▶ **TASK GOAL**: Transcribe exactly everything in the data below from the line containing "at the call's" down to the line containing "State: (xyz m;", both lines included and nothing further.

▶ **DATASET EXTRACT**:
+---+

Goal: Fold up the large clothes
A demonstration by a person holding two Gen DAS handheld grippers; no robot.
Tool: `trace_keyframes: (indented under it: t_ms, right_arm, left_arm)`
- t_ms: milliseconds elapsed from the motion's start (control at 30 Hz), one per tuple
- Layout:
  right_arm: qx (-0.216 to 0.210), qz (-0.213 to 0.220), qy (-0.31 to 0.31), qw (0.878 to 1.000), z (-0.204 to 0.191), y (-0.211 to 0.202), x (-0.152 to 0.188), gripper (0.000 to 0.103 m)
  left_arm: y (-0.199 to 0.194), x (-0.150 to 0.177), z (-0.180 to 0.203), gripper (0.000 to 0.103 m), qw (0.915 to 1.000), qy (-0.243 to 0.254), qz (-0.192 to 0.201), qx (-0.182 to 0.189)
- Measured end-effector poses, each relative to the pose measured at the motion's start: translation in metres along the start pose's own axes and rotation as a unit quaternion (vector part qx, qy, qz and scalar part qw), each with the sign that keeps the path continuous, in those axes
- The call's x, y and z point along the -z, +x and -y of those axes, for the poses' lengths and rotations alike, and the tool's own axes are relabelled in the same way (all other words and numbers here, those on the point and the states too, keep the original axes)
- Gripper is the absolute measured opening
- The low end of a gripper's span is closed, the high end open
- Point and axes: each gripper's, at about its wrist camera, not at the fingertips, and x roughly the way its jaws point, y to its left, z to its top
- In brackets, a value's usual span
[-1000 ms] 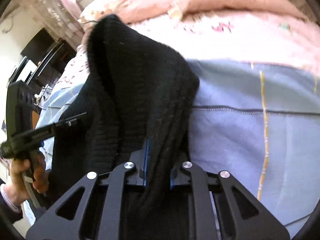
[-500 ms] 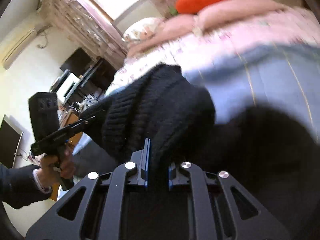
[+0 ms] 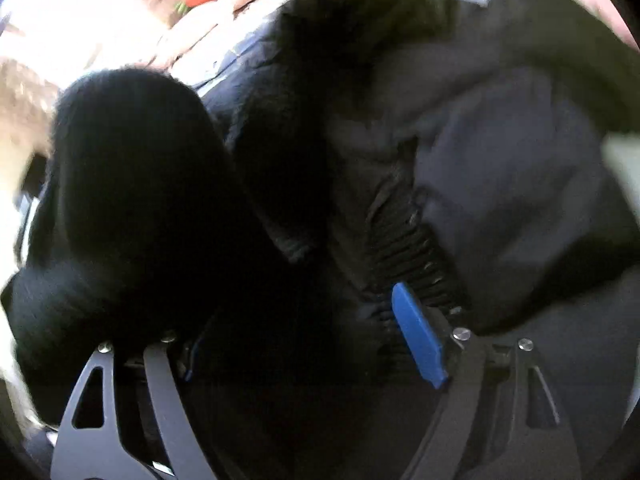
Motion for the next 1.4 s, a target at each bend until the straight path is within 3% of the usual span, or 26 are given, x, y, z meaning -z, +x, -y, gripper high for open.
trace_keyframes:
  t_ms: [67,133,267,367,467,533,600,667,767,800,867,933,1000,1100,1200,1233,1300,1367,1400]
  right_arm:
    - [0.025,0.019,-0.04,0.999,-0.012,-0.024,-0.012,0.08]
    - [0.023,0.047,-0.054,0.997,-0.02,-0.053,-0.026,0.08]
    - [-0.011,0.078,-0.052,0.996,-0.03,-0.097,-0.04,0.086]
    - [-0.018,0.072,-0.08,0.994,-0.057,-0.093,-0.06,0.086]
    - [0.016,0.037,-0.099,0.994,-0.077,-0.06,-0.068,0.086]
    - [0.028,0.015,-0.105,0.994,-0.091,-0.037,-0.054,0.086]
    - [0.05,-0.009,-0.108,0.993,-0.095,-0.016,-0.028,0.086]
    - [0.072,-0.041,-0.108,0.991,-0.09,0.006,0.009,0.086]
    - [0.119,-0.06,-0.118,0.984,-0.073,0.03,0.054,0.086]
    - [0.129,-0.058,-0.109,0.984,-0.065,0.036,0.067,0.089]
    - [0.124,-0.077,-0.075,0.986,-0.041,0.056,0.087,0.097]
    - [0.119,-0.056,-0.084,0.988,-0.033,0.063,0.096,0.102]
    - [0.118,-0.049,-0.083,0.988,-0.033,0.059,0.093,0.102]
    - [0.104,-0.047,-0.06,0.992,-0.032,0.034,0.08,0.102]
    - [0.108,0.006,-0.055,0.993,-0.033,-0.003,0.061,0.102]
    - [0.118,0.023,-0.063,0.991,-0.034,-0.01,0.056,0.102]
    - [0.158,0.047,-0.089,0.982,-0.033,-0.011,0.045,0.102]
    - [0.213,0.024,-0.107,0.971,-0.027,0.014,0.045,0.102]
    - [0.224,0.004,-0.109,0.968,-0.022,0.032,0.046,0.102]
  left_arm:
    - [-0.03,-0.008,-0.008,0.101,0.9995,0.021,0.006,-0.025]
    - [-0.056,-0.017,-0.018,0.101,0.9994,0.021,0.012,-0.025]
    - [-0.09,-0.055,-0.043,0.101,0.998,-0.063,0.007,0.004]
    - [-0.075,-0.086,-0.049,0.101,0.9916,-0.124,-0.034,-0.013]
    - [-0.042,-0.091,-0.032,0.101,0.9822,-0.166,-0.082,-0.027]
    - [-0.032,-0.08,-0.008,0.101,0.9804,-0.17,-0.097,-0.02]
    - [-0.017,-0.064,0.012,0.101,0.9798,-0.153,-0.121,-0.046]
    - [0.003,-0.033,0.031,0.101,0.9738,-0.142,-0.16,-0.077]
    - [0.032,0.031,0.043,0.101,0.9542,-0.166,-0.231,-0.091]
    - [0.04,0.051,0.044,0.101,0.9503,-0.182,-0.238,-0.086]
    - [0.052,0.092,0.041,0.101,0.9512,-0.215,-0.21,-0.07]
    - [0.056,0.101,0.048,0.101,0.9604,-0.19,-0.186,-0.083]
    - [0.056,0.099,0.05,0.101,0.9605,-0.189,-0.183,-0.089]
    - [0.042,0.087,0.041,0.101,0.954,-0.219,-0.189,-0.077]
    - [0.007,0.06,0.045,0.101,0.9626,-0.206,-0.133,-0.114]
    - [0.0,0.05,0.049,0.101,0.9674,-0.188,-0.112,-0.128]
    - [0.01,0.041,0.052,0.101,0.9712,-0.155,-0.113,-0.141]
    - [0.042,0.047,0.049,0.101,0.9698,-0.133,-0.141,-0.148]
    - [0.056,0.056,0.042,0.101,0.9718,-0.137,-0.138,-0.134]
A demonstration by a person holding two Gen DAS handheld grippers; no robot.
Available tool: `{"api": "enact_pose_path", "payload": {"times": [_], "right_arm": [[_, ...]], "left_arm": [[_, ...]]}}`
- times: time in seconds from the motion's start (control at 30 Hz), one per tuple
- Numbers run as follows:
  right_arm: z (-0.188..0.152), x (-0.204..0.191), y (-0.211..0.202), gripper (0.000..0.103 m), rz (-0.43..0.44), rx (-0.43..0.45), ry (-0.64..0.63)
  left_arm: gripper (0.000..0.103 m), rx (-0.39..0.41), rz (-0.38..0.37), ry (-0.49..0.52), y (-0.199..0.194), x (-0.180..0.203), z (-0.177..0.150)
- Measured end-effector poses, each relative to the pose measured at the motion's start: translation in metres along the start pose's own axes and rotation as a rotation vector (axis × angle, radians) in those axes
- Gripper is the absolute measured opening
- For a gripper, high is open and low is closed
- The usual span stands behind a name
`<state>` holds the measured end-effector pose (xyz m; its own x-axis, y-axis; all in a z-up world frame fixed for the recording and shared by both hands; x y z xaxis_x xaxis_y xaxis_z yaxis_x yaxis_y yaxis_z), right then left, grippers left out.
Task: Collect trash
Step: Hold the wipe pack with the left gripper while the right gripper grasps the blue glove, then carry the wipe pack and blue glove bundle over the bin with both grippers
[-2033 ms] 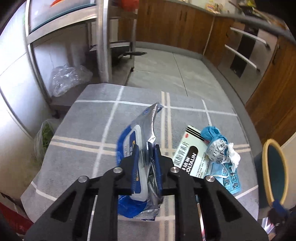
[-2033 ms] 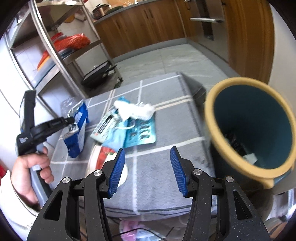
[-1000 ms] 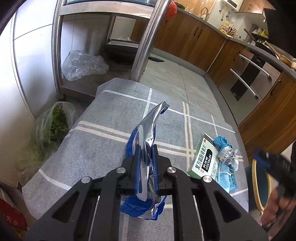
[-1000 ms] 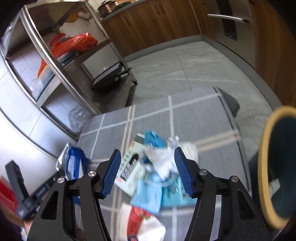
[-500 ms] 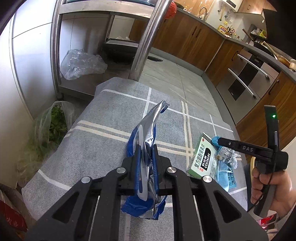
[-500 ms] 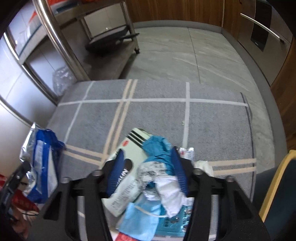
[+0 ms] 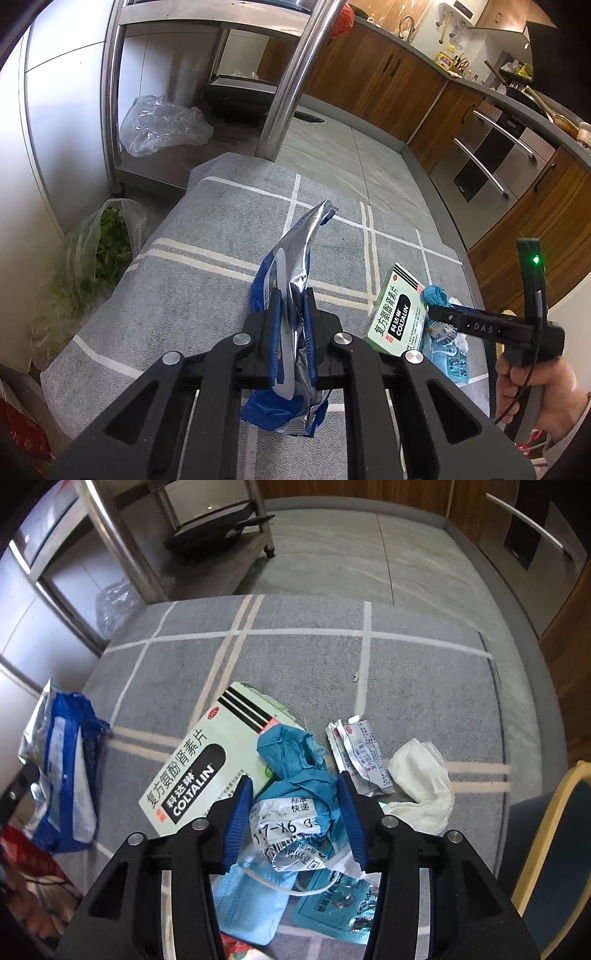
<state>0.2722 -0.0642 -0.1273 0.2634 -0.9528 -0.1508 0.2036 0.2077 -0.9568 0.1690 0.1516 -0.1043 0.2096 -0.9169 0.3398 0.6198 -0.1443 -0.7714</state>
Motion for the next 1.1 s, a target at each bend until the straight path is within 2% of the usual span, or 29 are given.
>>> {"api": "enact_pose_path", "payload": {"times": [0.2, 0.43, 0.6, 0.77, 1.1], "right_arm": [[-0.005, 0.000, -0.017, 0.042, 0.074, 0.060, 0.040], [-0.019, 0.006, -0.064, 0.041, 0.304, 0.168, 0.182], [-0.034, 0.011, -0.095, 0.041, 0.380, 0.229, 0.211], [-0.051, 0.018, -0.116, 0.041, 0.399, 0.267, 0.227], [-0.088, 0.064, -0.146, 0.041, 0.345, 0.333, 0.312]], "left_arm": [[0.010, 0.008, -0.002, 0.000, -0.003, 0.000, 0.001], [0.010, 0.037, -0.021, 0.013, -0.015, 0.010, 0.008], [0.009, 0.061, -0.042, 0.033, -0.030, 0.022, 0.012], [0.009, 0.084, -0.073, 0.047, -0.045, 0.039, 0.014], [0.009, 0.099, -0.157, 0.112, -0.062, 0.103, 0.011]]}}
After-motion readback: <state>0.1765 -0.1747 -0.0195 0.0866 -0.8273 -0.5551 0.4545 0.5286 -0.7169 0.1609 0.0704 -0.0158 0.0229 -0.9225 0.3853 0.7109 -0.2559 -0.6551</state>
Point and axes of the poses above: each gripper's, at about its wrist camera, not at the fingertips, and y roughly the way its jaws point, x to its right, z to its top, the point moved 7 cm from there along y, roughly the way its jaws point, and after that the axes turned 5 degrees about -x, right-handed, at the moved point
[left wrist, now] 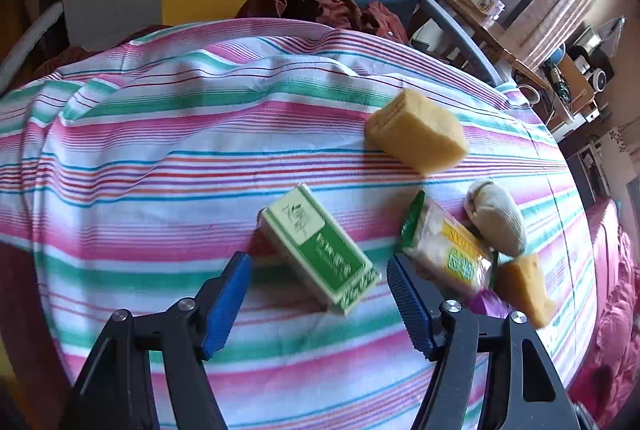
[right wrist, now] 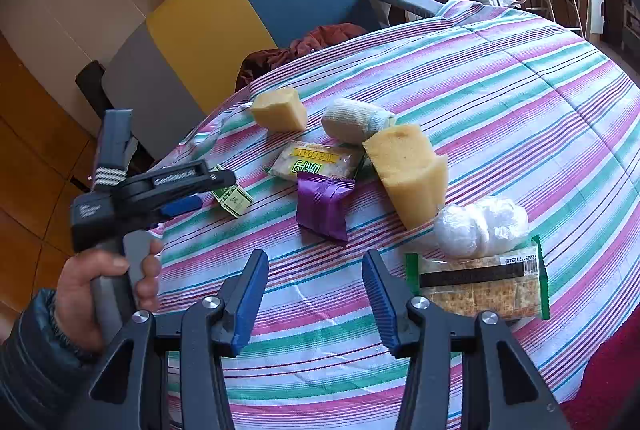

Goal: Organize objects
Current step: 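Grasp the green box with the left tool while the right tool grasps a yellow sponge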

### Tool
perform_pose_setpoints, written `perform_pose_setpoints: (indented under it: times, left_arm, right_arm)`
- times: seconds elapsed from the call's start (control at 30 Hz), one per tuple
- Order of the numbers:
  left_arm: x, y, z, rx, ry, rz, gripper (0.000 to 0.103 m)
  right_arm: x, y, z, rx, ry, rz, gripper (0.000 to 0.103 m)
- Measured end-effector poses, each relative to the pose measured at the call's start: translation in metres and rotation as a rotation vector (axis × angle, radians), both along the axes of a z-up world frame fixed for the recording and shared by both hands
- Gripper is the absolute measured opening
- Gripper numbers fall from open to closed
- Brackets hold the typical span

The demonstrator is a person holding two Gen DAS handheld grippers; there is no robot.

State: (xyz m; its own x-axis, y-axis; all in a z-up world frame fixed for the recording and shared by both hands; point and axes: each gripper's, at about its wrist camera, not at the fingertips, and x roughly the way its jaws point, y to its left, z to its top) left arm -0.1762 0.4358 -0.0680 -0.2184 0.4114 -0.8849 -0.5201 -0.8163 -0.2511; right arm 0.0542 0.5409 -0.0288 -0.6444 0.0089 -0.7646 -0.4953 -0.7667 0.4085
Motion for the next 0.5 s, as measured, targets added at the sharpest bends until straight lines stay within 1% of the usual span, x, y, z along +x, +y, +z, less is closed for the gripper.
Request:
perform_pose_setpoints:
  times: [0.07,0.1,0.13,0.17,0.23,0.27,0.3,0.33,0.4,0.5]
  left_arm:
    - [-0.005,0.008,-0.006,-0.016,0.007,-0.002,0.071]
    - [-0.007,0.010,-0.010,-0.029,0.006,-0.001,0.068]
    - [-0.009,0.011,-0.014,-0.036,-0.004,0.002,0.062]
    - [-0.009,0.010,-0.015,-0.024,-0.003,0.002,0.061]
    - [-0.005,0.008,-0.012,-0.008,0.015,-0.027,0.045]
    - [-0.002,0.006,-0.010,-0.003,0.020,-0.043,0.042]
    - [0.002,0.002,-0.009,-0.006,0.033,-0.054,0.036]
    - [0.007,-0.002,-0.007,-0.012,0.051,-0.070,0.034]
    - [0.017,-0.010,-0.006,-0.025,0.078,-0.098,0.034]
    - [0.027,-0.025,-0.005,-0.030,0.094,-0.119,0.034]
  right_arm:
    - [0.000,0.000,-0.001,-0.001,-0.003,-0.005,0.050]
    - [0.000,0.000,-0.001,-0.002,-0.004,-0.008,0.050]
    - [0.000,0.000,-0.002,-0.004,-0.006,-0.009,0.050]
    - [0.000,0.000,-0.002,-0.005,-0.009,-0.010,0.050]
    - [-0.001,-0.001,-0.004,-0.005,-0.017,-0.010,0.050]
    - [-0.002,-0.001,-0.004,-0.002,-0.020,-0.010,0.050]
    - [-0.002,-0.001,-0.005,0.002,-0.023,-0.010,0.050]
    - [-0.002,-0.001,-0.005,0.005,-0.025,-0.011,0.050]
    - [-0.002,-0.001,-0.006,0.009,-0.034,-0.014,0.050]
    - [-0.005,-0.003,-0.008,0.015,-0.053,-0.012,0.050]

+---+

▶ **REPLY TO THE EXERCISE**:
- Measured end-effector poses, each relative to the pose measured at the call's start: translation in metres and rotation as a rotation vector (axis × angle, radians), both along the axes of a z-up world frame fixed for the recording and shared by both hands
- Gripper is the absolute measured opening
- Gripper numbers fall from open to closed
- Brackets hold the typical span

The demonstrator is a person holding two Gen DAS handheld grippers; there is no robot.

State: (xyz m; its own x-axis, y-axis; all in a z-up world frame fixed for the recording and shared by both hands; point and axes: each gripper's, at about its wrist camera, not at the fingertips, and x roughly the way its jaws point, y to its left, z to its top) left arm -0.1762 0.4358 -0.0680 -0.2184 0.4114 -0.8849 -0.5201 -0.8163 -0.2511; right arm 0.0542 0.5409 -0.0288 -0.6444 0.0089 -0.7646 -0.4953 -0.7667 0.4085

With this, the answer is finished.